Each column within a table definition can have a data element assigned to it. A data element specifies the type of data a column contains, which in turn determines the transforms that can be applied in a Transformer stage.

The use of data elements is optional. You do not have to assign a data element to a column, but it enables you to apply stricter data typing in the design of server jobs. The extra effort of defining and applying data elements can pay dividends in effort saved later on when you are debugging your design.

You can choose to use any of the data elements supplied with IBM® InfoSphere® DataStage®, or you can create and use data elements specific to your application. For a list of the built-in data elements, see "Built-In Data Elements".

Application-specific data elements allow you to describe the data in a particular column in more detail. The more information you supply to InfoSphere DataStage about your data, the more InfoSphere DataStage can help to define the processing needed in each Transformer stage.

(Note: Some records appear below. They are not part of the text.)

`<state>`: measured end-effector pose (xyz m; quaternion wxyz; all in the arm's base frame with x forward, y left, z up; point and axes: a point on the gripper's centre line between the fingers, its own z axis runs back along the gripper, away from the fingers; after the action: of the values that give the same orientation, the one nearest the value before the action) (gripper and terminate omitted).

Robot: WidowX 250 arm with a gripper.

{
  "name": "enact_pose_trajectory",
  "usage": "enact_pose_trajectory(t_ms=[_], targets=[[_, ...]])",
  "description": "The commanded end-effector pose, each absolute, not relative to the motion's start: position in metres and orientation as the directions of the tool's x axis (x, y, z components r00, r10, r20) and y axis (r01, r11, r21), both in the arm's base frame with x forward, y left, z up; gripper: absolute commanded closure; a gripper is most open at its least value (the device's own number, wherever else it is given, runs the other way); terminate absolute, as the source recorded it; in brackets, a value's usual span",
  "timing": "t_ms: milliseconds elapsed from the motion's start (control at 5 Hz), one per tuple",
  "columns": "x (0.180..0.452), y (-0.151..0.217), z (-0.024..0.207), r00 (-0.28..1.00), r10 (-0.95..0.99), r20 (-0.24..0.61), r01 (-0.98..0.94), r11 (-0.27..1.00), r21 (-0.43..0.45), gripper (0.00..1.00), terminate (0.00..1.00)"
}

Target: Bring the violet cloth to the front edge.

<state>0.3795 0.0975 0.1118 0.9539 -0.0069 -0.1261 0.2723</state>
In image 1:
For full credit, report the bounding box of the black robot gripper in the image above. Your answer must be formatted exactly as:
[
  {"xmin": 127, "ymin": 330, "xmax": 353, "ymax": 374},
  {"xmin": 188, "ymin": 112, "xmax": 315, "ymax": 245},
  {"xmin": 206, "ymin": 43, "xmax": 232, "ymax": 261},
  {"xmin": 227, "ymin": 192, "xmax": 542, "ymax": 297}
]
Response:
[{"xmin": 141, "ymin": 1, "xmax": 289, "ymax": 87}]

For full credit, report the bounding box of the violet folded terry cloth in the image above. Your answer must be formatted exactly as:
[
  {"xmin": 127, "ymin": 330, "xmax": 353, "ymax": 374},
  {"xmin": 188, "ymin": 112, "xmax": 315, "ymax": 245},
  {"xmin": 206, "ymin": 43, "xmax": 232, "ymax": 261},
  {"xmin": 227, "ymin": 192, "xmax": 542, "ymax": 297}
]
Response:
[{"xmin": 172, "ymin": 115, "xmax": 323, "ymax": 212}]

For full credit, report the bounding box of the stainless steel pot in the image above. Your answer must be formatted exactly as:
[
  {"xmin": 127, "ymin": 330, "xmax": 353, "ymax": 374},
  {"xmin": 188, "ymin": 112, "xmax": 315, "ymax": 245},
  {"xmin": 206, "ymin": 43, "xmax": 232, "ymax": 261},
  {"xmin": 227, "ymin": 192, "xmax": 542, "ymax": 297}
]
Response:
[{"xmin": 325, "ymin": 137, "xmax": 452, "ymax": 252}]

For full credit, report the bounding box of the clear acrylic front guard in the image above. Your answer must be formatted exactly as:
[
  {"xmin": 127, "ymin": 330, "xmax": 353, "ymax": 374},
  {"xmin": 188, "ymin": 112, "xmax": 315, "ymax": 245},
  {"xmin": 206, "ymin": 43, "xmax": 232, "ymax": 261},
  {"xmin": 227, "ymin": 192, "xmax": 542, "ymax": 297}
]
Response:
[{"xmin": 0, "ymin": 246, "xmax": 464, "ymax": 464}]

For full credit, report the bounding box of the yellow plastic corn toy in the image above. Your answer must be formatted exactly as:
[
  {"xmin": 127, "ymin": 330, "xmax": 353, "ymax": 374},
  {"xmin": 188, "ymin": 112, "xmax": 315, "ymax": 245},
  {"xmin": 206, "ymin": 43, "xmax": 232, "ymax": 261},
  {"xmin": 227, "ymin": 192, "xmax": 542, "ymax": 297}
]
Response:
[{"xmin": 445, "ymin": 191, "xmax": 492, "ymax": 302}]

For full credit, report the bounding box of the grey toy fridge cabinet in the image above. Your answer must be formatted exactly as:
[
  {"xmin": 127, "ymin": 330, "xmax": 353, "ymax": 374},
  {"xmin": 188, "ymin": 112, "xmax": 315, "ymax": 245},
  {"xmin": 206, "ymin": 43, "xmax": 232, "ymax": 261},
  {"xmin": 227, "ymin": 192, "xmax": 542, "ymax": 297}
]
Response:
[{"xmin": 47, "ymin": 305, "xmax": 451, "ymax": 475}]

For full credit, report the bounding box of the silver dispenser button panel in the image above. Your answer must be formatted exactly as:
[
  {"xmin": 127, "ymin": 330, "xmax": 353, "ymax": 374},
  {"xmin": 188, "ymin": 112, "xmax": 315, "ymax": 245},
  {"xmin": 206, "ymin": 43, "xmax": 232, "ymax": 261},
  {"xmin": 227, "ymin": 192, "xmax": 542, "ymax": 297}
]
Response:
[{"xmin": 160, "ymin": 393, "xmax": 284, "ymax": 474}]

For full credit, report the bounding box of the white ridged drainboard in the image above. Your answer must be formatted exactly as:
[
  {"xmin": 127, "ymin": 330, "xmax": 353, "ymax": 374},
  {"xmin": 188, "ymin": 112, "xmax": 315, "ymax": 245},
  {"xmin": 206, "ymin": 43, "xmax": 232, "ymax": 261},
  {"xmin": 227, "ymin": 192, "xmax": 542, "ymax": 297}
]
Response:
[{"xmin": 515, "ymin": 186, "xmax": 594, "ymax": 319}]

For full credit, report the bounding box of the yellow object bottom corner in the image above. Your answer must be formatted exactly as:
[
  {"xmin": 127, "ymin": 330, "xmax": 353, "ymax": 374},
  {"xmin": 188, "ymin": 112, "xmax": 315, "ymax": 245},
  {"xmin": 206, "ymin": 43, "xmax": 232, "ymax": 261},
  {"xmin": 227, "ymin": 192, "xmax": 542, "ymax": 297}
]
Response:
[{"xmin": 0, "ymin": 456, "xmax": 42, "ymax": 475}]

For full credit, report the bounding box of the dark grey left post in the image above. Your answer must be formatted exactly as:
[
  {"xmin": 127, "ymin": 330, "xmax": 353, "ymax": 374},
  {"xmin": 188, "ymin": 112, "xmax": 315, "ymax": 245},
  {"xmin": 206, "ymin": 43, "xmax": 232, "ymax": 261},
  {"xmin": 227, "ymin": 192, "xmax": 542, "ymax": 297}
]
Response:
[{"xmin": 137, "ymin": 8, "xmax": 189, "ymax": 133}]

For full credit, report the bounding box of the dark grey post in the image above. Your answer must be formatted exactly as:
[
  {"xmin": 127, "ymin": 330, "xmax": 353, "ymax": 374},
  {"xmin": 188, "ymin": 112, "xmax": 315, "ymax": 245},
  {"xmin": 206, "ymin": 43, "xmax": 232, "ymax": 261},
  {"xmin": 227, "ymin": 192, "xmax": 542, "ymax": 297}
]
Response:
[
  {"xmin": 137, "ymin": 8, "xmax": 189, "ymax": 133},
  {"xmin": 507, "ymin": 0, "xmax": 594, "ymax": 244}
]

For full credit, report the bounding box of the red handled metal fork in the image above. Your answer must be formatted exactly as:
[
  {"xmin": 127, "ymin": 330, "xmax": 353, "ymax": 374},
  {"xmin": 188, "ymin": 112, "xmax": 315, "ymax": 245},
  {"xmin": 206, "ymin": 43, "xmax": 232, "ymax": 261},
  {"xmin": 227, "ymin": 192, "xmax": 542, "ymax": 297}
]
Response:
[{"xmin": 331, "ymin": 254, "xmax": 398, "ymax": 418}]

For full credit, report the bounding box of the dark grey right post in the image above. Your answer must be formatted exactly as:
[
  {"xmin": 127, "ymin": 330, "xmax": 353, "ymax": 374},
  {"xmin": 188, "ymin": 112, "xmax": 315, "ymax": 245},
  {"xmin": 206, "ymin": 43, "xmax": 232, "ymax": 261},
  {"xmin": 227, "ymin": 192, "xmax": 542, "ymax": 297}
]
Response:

For example, if you have a column containing a numeric product code, you might assign it the built-in data element Number. There is a range of built-in transforms associated with this data element. However, all of these would be unsuitable, as it is unlikely that you would want to perform a calculation on a product code. In this case, you could create a new data element called PCode.

Each data element has its own specific set of transforms which relate it to other data elements. When the data elements associated with the columns of a target table are not the same as the data elements of the source data, you must ensure that you have the transforms needed to convert the data as required. For each target column, you should have either a source column with the same data element, or a source column that you can convert to the required data element.

For example, suppose that the target table requires a product code using the data element PCode, but the source table holds product data using an older product numbering scheme. In this case, you could create a separate data element for old-format product codes called Old_PCode, and you then create a custom transform to link the two data elements; that is, its source data element is Old_PCode, while its target data element is PCode. This transform, which you could call Convert_PCode, would convert an old product code to a new product code.

A data element can also be used to "stamp" a column with SQL properties when you manually create a table definition or define a column definition for a link in a job.